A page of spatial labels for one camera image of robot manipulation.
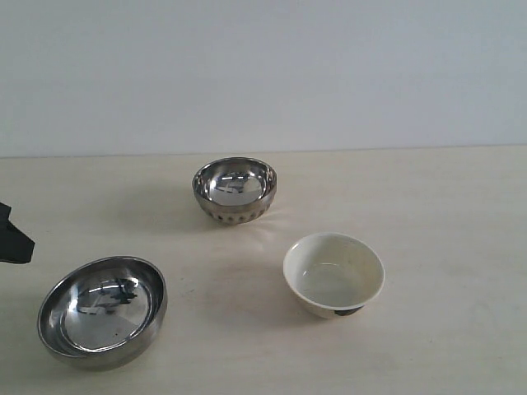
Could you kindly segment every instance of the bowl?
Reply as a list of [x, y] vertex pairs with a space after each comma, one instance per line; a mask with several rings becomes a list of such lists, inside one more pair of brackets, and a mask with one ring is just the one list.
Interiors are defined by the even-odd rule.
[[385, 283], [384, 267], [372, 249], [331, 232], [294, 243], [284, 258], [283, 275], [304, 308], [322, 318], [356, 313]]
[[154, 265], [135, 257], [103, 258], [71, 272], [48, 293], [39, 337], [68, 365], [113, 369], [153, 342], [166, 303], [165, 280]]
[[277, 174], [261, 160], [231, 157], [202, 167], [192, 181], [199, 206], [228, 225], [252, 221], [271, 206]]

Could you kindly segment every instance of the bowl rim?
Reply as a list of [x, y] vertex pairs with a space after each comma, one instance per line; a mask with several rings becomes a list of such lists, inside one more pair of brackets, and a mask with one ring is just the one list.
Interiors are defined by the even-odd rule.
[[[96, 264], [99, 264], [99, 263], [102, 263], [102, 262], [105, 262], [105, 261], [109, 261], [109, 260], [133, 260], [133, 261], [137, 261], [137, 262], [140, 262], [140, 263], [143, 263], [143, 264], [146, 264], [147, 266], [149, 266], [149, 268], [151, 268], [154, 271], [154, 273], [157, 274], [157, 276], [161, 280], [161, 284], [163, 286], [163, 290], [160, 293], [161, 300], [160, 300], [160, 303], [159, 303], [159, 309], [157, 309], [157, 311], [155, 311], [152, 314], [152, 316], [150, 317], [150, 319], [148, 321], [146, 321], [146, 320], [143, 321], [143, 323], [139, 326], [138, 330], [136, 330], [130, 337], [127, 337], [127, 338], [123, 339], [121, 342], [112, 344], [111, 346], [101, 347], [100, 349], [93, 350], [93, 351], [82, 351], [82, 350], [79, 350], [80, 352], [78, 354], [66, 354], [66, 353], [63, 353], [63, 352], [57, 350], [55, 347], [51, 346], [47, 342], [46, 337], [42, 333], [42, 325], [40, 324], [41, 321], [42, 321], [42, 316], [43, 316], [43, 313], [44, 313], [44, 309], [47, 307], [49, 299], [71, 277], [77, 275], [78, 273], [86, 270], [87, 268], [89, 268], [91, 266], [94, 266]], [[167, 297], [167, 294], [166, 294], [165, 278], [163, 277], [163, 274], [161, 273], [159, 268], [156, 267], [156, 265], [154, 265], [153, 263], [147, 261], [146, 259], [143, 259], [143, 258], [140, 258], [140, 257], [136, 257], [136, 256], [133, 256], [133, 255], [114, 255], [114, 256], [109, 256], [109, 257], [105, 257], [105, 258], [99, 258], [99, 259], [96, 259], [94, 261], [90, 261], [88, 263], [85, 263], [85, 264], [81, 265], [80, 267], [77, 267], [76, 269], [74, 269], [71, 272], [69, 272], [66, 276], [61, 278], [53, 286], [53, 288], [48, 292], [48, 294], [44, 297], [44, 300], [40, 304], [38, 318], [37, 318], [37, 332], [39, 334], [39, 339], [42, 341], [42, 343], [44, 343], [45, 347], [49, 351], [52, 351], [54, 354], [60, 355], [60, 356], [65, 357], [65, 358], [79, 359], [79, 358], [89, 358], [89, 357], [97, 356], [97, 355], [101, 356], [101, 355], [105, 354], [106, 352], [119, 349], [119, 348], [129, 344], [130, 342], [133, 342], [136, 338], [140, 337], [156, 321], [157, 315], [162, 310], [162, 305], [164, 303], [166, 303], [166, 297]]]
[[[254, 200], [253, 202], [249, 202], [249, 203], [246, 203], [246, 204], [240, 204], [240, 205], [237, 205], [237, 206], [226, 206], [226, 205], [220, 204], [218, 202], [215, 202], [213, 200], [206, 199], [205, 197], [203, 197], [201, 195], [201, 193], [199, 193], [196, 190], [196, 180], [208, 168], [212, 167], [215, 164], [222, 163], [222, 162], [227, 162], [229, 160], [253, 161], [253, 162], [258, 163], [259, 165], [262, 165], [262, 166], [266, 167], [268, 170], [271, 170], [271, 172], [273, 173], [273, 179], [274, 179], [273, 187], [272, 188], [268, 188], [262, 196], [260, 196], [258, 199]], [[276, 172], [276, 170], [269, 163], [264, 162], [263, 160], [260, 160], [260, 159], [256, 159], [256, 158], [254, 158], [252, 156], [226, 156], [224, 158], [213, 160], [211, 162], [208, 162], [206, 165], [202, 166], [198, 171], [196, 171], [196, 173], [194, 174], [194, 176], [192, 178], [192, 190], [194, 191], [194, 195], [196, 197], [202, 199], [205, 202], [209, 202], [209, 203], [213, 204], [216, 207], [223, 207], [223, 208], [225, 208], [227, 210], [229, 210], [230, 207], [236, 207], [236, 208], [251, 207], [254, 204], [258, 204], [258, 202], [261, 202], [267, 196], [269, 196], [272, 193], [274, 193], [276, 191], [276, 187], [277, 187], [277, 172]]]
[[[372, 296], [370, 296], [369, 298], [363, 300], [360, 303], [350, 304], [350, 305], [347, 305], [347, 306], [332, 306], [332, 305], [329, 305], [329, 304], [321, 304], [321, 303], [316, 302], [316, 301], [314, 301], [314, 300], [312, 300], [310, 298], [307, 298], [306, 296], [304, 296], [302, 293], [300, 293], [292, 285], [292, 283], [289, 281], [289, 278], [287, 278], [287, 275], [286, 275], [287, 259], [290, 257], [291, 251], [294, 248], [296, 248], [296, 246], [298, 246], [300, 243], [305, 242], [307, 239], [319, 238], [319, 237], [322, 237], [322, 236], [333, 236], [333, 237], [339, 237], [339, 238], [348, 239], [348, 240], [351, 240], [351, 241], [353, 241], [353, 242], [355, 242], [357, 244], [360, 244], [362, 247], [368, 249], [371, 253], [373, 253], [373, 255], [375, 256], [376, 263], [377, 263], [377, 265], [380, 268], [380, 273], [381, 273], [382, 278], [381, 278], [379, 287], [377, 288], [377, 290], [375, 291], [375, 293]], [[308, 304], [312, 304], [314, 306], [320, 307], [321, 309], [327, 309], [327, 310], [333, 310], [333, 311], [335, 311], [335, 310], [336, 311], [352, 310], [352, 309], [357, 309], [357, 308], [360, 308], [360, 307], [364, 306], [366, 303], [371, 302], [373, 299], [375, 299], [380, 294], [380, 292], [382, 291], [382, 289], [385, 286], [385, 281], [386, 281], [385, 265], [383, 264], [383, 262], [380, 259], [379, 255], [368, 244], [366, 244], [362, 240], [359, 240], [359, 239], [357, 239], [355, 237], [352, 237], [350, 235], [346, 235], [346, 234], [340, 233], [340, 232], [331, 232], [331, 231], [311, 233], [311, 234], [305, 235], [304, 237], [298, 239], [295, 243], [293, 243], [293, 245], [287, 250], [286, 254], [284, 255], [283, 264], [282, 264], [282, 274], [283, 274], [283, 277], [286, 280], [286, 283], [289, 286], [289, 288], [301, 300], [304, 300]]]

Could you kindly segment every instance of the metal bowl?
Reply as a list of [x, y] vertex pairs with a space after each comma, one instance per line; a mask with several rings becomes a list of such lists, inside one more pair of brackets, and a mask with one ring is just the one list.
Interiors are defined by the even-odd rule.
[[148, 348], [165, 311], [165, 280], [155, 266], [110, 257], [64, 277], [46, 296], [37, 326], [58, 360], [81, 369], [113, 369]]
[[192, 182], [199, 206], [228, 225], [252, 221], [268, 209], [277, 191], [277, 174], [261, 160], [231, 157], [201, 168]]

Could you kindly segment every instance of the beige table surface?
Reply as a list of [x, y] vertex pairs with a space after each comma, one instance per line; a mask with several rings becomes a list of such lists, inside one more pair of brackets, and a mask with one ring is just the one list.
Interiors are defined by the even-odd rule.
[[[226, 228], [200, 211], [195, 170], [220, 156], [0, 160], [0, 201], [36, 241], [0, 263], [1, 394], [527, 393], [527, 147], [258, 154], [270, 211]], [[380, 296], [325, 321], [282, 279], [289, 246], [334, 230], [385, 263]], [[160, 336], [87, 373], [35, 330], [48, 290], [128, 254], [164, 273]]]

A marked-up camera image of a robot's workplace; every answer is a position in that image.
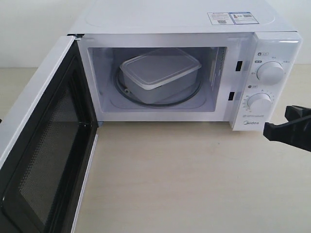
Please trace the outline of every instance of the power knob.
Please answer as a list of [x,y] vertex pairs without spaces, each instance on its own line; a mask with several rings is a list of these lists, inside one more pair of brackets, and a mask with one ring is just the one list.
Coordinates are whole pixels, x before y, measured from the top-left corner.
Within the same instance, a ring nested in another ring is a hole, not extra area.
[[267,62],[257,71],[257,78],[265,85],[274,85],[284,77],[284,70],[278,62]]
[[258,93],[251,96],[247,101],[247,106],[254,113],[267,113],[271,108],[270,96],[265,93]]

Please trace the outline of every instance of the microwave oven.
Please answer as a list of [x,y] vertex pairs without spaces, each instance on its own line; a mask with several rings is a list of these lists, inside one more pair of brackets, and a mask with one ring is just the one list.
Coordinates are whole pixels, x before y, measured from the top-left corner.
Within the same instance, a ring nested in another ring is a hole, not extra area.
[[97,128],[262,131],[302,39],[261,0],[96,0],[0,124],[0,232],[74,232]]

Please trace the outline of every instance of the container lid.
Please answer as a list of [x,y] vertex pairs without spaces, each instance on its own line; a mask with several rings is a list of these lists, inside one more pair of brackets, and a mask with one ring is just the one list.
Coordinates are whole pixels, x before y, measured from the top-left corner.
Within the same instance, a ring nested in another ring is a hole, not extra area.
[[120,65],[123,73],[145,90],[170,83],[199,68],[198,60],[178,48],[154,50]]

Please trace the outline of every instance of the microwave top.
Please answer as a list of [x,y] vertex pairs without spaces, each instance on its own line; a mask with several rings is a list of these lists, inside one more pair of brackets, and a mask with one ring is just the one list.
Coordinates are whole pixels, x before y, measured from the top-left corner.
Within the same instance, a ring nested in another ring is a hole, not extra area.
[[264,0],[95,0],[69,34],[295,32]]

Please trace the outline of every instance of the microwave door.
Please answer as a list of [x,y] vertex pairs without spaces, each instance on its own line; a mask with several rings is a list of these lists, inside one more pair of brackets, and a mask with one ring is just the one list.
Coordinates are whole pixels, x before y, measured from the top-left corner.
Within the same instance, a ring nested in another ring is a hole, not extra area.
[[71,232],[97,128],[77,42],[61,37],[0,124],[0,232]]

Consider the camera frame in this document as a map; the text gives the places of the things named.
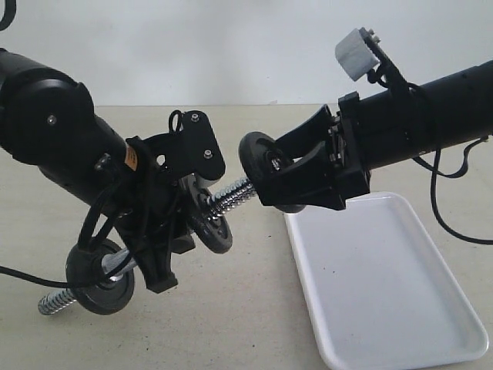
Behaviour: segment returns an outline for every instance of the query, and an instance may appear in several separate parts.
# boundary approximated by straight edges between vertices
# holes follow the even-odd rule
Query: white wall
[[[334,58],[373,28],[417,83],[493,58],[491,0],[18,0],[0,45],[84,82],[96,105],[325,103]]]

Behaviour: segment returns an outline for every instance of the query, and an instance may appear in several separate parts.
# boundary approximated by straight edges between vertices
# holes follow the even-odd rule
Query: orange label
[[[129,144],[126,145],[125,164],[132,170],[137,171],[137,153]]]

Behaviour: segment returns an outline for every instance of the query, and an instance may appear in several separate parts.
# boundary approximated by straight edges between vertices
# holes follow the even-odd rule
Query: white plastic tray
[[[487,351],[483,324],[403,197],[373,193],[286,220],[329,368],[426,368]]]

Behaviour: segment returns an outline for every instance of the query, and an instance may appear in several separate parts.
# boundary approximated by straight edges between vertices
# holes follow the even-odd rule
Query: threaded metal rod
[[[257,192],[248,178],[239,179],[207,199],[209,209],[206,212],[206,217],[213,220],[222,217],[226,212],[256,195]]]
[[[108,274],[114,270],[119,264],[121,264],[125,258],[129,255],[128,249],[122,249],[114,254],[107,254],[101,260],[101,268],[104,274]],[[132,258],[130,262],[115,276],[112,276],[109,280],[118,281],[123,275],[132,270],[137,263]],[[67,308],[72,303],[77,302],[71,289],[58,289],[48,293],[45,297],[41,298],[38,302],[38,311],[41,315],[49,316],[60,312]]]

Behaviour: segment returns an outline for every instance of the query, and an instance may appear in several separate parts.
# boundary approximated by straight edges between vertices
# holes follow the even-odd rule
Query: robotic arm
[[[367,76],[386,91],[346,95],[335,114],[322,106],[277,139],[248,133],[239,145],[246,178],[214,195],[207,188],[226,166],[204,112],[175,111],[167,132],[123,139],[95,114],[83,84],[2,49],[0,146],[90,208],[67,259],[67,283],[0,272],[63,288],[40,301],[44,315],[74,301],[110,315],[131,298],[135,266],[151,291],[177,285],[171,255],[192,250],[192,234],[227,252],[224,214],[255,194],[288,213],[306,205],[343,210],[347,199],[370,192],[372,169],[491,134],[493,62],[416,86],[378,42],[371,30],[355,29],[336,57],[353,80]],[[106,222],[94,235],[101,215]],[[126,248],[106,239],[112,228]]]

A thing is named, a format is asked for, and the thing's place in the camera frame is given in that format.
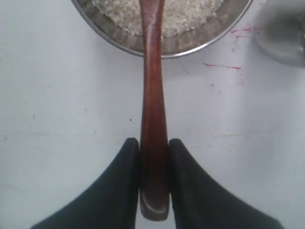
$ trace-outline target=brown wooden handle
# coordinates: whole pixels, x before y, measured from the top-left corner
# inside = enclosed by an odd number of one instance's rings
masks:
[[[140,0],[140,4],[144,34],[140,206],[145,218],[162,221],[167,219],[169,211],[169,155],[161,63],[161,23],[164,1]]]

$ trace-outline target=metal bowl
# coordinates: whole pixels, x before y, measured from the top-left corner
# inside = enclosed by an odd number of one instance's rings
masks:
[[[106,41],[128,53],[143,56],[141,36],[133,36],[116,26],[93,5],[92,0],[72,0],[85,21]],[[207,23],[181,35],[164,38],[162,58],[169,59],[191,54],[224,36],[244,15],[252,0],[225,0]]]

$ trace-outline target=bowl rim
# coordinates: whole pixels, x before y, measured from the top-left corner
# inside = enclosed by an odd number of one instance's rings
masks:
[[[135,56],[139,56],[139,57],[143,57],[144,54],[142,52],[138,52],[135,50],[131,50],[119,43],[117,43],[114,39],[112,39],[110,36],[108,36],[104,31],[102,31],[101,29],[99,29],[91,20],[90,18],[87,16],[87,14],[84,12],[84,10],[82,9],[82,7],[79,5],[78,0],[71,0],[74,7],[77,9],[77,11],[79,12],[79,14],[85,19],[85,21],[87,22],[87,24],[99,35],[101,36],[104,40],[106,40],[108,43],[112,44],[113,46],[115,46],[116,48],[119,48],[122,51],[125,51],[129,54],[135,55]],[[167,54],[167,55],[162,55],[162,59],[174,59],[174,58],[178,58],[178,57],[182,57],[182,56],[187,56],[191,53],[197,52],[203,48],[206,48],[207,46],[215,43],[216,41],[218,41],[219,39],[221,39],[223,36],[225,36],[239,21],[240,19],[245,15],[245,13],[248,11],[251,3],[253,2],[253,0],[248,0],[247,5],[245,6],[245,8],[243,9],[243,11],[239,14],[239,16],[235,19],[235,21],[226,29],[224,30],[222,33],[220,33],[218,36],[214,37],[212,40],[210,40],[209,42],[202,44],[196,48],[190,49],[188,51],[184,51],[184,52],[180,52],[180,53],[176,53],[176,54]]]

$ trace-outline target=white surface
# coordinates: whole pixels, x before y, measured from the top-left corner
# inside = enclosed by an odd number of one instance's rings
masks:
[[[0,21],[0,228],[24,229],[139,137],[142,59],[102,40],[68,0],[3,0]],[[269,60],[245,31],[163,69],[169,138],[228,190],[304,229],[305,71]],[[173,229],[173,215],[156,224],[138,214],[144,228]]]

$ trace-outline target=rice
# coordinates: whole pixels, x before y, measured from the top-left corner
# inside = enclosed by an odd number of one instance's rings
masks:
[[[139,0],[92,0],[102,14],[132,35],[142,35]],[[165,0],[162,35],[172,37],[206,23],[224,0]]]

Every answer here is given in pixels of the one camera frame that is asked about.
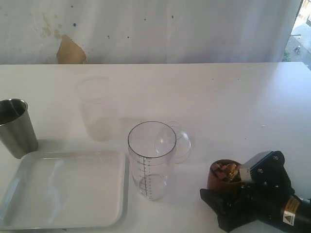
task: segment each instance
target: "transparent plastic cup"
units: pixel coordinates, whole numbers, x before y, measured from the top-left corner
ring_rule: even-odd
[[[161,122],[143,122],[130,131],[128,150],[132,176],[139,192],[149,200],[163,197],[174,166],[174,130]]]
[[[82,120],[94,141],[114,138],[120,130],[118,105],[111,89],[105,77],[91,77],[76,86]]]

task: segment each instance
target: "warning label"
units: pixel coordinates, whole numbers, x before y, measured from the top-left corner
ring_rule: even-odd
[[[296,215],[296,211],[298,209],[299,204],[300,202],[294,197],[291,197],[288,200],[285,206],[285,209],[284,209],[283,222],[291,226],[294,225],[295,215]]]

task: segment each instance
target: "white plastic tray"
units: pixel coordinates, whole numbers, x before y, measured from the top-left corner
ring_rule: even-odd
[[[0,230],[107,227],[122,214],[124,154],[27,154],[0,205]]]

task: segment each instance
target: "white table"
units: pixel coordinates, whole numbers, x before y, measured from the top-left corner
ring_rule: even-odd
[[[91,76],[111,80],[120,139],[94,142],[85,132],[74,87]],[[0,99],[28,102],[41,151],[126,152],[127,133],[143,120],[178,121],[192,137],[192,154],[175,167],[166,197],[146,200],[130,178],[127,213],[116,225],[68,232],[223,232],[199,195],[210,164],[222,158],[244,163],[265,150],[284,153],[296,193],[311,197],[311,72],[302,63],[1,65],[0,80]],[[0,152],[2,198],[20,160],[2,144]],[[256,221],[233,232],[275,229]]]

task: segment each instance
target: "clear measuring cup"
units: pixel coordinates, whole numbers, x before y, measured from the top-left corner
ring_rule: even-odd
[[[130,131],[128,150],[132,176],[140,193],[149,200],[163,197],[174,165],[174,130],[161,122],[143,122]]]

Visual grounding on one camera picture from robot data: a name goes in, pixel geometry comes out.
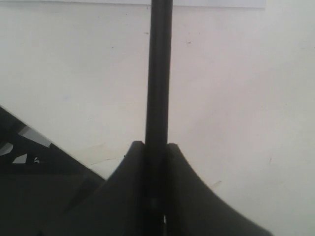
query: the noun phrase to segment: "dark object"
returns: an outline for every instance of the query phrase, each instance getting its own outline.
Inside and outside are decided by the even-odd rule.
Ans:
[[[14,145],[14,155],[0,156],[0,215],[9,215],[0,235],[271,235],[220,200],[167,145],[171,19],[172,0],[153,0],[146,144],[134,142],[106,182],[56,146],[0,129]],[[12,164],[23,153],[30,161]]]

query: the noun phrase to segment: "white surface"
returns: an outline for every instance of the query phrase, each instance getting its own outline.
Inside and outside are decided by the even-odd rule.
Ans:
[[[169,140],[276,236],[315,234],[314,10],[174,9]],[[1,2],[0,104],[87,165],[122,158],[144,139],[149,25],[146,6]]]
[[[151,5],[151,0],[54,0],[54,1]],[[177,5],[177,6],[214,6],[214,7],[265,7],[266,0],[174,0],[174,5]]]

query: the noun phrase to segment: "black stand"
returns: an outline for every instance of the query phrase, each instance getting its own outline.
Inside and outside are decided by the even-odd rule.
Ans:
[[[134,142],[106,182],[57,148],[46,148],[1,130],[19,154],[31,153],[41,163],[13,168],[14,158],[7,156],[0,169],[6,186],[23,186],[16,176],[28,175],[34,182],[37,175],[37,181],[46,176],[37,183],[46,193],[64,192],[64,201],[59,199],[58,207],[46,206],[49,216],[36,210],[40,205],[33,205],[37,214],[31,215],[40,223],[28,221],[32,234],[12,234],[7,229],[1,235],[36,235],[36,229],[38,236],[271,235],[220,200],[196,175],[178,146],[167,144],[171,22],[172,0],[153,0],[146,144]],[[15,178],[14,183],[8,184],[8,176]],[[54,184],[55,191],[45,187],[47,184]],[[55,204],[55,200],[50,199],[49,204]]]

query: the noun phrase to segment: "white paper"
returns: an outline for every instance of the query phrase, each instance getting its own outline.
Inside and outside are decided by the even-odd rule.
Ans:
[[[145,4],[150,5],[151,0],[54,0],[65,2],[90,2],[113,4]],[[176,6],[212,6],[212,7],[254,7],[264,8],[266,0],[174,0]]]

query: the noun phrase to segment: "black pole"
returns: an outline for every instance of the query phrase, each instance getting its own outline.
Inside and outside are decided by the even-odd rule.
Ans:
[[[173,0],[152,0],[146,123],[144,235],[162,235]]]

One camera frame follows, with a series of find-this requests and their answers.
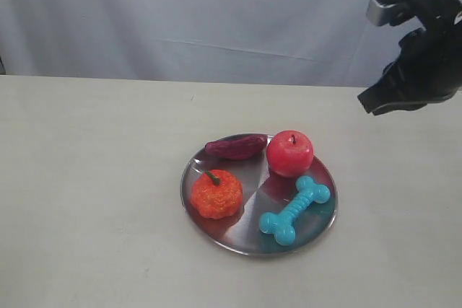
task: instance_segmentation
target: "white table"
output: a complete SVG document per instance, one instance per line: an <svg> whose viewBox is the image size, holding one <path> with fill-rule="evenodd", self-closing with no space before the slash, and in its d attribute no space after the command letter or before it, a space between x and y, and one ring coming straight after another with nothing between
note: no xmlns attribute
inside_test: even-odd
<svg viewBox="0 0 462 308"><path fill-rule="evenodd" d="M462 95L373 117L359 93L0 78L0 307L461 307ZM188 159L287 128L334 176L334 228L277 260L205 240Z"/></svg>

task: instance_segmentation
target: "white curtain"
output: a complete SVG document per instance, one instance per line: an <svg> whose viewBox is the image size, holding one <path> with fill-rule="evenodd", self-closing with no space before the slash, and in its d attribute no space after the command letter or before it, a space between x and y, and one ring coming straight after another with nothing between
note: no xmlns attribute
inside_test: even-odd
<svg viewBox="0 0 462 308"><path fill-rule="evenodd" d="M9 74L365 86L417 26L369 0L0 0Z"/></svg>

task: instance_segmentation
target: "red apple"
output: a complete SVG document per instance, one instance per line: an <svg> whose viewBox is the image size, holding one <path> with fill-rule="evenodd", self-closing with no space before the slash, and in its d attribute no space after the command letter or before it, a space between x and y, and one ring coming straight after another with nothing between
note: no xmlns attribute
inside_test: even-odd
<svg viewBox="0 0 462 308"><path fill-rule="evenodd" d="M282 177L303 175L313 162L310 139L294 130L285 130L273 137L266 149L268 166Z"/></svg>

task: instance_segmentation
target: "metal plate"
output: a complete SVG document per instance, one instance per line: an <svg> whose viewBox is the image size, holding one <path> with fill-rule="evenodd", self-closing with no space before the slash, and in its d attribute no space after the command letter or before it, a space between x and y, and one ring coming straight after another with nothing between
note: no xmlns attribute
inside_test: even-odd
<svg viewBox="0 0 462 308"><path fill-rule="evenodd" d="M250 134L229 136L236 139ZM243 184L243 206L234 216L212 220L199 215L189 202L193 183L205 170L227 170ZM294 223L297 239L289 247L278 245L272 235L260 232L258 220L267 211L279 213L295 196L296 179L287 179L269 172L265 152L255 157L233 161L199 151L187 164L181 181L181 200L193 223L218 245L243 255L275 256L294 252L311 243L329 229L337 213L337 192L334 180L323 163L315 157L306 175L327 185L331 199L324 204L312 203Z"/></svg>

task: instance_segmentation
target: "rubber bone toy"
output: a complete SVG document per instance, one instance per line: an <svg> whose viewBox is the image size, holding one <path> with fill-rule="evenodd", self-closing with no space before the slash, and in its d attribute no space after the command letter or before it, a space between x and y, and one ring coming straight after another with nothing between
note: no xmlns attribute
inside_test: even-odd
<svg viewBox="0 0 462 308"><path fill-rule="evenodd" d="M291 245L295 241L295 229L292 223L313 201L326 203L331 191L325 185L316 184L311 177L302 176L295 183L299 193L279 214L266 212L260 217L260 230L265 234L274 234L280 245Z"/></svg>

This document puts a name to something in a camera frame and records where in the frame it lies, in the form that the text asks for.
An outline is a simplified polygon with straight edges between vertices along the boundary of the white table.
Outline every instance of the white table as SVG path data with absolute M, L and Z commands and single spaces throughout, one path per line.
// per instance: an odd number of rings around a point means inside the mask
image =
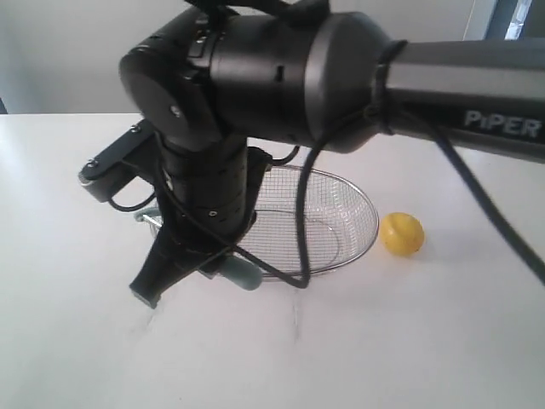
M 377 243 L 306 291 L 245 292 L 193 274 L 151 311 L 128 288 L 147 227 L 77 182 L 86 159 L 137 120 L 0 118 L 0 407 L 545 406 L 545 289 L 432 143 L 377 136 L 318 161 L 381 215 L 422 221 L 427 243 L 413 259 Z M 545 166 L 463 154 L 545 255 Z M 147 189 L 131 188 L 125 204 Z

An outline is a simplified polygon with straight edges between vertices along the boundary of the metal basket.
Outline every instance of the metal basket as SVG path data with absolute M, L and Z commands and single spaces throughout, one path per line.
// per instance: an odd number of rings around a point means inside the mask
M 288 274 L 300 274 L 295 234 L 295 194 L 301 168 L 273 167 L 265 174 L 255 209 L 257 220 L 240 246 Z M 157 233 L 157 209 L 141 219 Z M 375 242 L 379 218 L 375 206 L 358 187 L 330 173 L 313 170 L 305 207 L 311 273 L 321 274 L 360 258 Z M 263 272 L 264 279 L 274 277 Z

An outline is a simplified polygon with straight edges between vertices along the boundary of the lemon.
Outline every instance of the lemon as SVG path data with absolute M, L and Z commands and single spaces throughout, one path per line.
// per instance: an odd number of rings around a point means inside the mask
━━━━
**What you have to do**: Wherever the word "polygon" appears in the listing above, copy the whole line.

**Exercise answer**:
An outline is a simplified polygon with straight edges between vertices along the boundary of the white table.
An outline is a simplified polygon with straight edges between vertices along the boundary of the metal basket.
An outline is a simplified polygon with straight edges between vertices along the boundary of the lemon.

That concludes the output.